▶ **What to produce**: When writing out the entries below, keep only the lines from the line with "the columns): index" to the line with "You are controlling", both included, exactly as they are, and leave the pictures aside.

▶ **Data**:
________________
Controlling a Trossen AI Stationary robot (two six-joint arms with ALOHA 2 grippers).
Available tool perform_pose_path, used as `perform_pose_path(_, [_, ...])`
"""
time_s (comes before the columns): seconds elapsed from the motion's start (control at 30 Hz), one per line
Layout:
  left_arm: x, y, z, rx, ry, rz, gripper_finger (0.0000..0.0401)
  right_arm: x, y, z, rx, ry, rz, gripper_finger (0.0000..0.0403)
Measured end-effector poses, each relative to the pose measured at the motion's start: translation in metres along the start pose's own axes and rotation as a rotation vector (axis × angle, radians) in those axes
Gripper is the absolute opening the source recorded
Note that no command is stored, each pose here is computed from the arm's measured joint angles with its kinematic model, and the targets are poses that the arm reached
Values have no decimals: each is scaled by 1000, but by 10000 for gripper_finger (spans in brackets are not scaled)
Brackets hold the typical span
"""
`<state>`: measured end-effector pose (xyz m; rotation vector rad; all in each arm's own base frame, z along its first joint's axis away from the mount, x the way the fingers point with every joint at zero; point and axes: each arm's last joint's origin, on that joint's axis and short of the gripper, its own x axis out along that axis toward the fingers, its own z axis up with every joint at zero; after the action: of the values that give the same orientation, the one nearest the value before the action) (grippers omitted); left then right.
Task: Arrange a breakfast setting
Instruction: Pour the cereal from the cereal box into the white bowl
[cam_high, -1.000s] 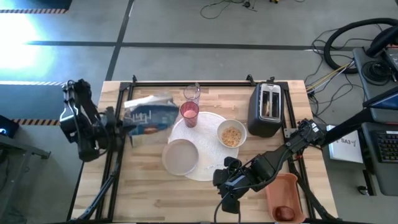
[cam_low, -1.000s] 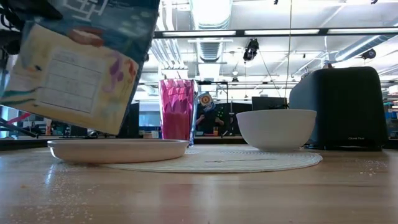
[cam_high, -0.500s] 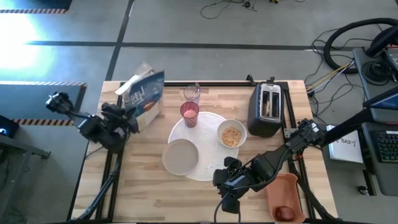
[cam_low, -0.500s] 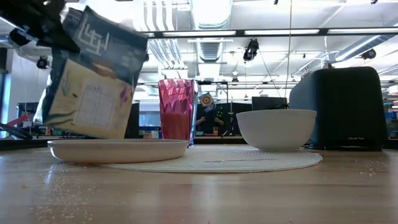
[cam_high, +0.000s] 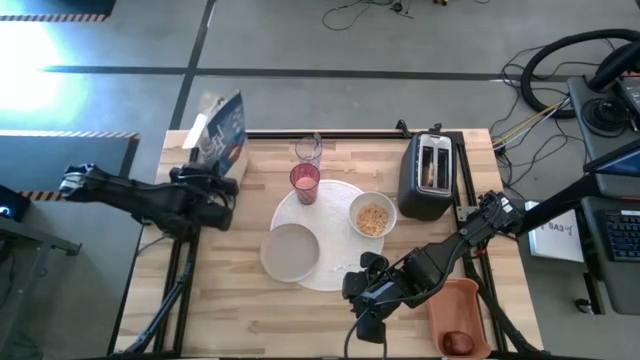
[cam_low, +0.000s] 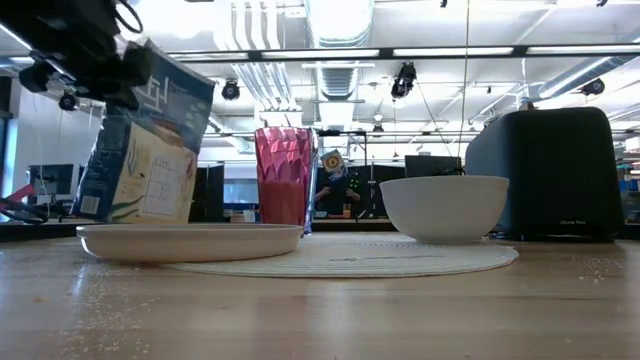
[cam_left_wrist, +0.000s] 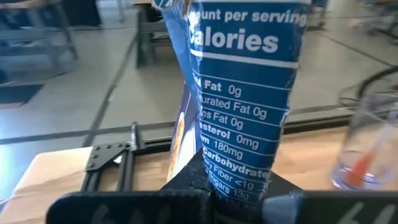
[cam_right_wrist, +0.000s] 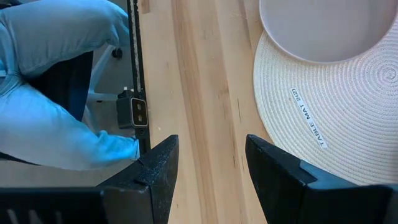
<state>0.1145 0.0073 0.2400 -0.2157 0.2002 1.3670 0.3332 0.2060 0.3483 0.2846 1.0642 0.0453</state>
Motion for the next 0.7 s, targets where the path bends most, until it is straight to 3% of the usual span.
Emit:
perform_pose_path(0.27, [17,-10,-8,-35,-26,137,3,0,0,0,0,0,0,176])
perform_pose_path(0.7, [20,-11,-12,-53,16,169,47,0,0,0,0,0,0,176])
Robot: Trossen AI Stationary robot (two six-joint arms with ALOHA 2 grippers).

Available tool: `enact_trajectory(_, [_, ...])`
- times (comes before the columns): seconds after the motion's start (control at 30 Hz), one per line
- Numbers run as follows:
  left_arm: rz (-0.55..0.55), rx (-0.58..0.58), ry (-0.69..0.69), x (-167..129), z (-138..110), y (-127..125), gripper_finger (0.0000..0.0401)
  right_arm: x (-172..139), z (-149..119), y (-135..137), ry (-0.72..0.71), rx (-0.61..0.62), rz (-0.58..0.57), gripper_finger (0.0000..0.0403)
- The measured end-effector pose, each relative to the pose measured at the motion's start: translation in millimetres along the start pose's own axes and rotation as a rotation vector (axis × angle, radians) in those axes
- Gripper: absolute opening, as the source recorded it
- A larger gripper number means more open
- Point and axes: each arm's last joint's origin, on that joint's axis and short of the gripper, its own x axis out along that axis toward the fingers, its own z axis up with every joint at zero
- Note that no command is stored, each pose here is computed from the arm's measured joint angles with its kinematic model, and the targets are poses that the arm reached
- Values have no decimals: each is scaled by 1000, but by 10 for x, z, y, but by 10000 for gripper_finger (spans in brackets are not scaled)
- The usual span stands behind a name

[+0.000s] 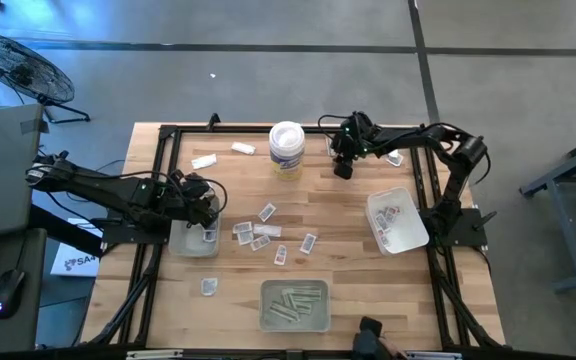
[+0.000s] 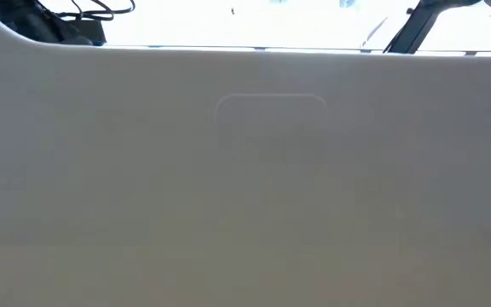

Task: Pick & Place First Aid Supplies
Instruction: Put the green bandage pack into the bottom gray bin

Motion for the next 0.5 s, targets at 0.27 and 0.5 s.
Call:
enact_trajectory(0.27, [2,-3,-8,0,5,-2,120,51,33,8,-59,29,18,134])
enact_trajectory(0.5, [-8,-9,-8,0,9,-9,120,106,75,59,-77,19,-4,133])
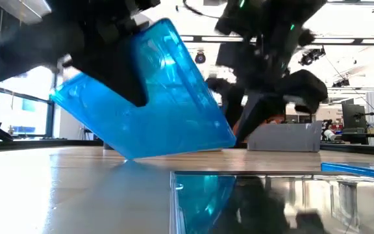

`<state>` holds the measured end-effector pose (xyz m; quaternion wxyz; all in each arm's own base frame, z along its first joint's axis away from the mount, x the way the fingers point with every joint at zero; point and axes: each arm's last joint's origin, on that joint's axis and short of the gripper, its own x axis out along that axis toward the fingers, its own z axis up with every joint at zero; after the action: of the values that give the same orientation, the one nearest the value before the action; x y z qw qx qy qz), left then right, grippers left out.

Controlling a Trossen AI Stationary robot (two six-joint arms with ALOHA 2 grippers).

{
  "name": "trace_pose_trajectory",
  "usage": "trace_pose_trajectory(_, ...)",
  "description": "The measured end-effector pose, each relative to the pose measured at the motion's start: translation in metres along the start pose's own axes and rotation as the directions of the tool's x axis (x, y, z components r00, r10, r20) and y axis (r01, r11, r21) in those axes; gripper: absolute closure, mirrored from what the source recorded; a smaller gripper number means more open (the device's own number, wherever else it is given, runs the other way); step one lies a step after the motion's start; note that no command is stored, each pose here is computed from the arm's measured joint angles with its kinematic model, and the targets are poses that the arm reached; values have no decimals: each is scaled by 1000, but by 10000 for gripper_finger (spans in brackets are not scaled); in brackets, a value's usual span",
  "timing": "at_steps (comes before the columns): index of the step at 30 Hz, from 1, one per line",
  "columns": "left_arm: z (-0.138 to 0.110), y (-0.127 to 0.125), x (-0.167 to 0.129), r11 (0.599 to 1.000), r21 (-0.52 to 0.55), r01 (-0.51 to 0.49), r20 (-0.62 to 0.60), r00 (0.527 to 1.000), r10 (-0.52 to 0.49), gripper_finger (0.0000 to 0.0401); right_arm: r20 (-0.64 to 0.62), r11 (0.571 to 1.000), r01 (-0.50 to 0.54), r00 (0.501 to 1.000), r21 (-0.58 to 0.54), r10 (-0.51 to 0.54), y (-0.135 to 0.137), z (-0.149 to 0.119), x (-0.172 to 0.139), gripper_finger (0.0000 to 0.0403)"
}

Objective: Pick & place jewel cases by type
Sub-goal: Put the left blue CD case into the gray bin

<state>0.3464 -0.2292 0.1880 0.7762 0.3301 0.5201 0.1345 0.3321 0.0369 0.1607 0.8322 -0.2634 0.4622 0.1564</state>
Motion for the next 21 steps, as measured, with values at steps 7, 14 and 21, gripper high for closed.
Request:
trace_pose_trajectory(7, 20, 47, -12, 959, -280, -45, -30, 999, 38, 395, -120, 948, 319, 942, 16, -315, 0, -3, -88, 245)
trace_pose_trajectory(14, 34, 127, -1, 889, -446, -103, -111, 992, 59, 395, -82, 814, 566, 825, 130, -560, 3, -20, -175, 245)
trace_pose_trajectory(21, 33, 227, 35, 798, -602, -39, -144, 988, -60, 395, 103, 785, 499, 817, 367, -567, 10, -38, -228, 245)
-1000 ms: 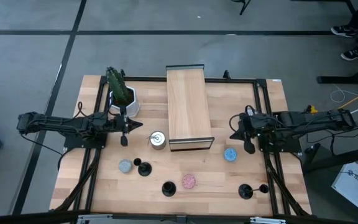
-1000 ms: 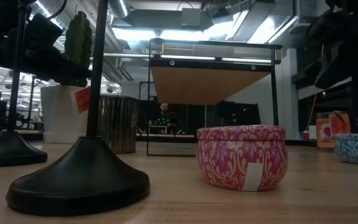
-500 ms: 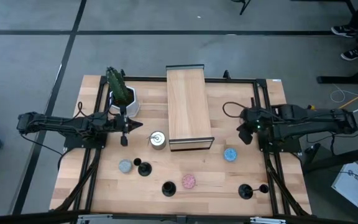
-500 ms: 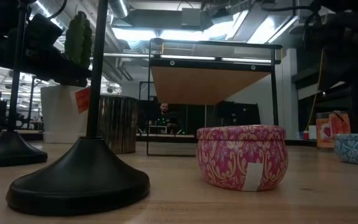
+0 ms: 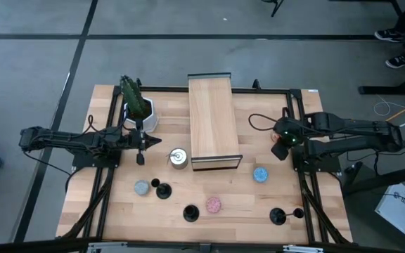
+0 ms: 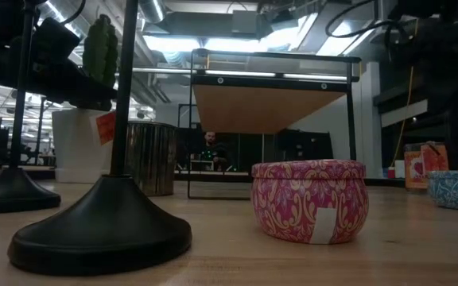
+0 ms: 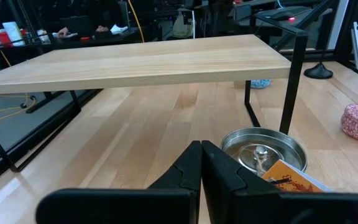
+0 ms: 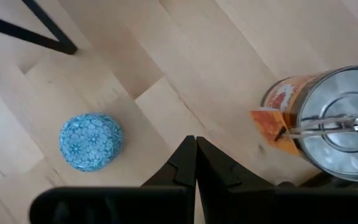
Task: Pick & Place candle stick holders
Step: Put the large yellow scented candle on the shelf
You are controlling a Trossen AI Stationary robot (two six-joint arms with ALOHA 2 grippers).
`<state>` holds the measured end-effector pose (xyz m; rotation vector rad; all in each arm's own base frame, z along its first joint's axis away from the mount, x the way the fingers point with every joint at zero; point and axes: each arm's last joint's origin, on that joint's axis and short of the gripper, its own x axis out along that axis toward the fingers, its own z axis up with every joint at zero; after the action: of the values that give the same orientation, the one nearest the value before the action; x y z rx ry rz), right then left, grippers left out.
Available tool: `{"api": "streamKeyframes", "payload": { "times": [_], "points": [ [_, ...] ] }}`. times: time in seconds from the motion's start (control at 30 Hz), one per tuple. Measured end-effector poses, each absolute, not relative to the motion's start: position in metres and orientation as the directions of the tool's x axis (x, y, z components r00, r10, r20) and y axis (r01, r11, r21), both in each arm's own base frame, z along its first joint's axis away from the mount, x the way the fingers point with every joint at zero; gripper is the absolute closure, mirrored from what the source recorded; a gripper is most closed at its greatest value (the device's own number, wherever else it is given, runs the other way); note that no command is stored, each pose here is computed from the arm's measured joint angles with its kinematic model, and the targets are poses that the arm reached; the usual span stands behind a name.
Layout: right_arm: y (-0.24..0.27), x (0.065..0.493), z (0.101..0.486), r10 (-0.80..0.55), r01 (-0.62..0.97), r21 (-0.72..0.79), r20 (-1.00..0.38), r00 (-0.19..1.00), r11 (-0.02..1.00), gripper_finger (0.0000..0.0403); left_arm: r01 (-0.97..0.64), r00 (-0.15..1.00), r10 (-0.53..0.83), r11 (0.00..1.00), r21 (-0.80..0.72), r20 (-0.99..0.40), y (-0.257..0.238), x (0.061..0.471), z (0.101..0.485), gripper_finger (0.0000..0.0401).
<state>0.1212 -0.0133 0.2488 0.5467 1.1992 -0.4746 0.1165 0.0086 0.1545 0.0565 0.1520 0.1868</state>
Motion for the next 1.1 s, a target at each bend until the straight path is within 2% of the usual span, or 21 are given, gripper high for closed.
{"api": "streamKeyframes", "payload": {
  "times": [0.27, 0.57, 0.77, 0.9, 1.1],
  "points": [
    [-0.029, 0.128, 0.242, -0.077, 0.685, 0.104, -0.97, 0.229, 0.721, 0.0391, -0.18, 0.971, 0.189, 0.981, 0.07, -0.145, 0.009, 0.117, 0.154, 0.0397],
    [-0.038, 0.14, 0.236, -0.085, 0.697, 0.095, -0.972, 0.219, 0.711, 0.0391, -0.18, 0.971, 0.189, 0.981, 0.07, -0.146, 0.009, 0.117, 0.154, 0.0397],
    [-0.037, 0.145, 0.233, -0.074, 0.736, 0.112, -0.974, 0.215, 0.668, 0.0389, -0.18, 0.971, 0.189, 0.981, 0.07, -0.146, 0.009, 0.117, 0.154, 0.0397],
    [-0.036, 0.15, 0.232, -0.049, 0.741, 0.149, -0.97, 0.239, 0.655, 0.0368, -0.181, 0.971, 0.189, 0.981, 0.07, -0.146, 0.009, 0.117, 0.154, 0.0397],
    [-0.037, 0.159, 0.231, -0.06, 0.754, 0.177, -0.959, 0.276, 0.632, 0.0298, -0.181, 0.971, 0.189, 0.981, 0.07, -0.146, 0.009, 0.117, 0.154, 0.0397]
  ]
}}
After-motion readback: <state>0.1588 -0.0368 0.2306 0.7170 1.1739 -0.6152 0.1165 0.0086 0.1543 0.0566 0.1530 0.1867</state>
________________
▶ **Result of this task**:
  "timing": "at_steps (comes before the columns): index of the step at 30 Hz, from 1, one per line",
  "columns": "left_arm: z (-0.138 to 0.110), y (-0.127 to 0.125), x (-0.167 to 0.129), r11 (0.599 to 1.000), r21 (-0.52 to 0.55), r01 (-0.51 to 0.49), r20 (-0.62 to 0.60), r00 (0.527 to 1.000), r10 (-0.52 to 0.49), gripper_finger (0.0000 to 0.0401); right_arm: r20 (-0.64 to 0.62), r11 (0.571 to 1.000), r01 (-0.50 to 0.54), r00 (0.501 to 1.000), r21 (-0.58 to 0.54), r10 (-0.51 to 0.54), y (-0.135 to 0.137), z (-0.149 to 0.119), x (-0.172 to 0.139), gripper_finger (0.0000 to 0.0403)"
}

Objective: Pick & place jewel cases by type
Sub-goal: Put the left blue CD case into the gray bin

<state>0.3464 -0.2292 0.1880 0.7762 0.3301 0.5201 0.1345 0.3321 0.0369 0.1607 0.8322 -0.2634 0.4622 0.1564</state>
Motion for the next 21 steps, as measured, with values at steps 7, 14 and 21, gripper high for closed.
Request:
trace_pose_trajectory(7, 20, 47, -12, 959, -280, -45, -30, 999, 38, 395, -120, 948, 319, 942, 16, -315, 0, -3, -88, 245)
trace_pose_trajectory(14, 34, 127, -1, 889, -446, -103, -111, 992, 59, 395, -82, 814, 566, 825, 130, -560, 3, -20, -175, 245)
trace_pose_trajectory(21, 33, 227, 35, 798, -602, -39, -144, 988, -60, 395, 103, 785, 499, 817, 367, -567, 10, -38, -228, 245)
-1000 ms: 
-1000 ms: 
-500 ms: 
-500 ms: 
+0 ms: 
+0 ms: 
+0 ms: 
+0 ms: 
Task: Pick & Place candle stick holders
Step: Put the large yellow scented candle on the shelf
You are controlling a Trossen AI Stationary robot (two six-joint arms with ALOHA 2 grippers).

Nothing further is required for this answer.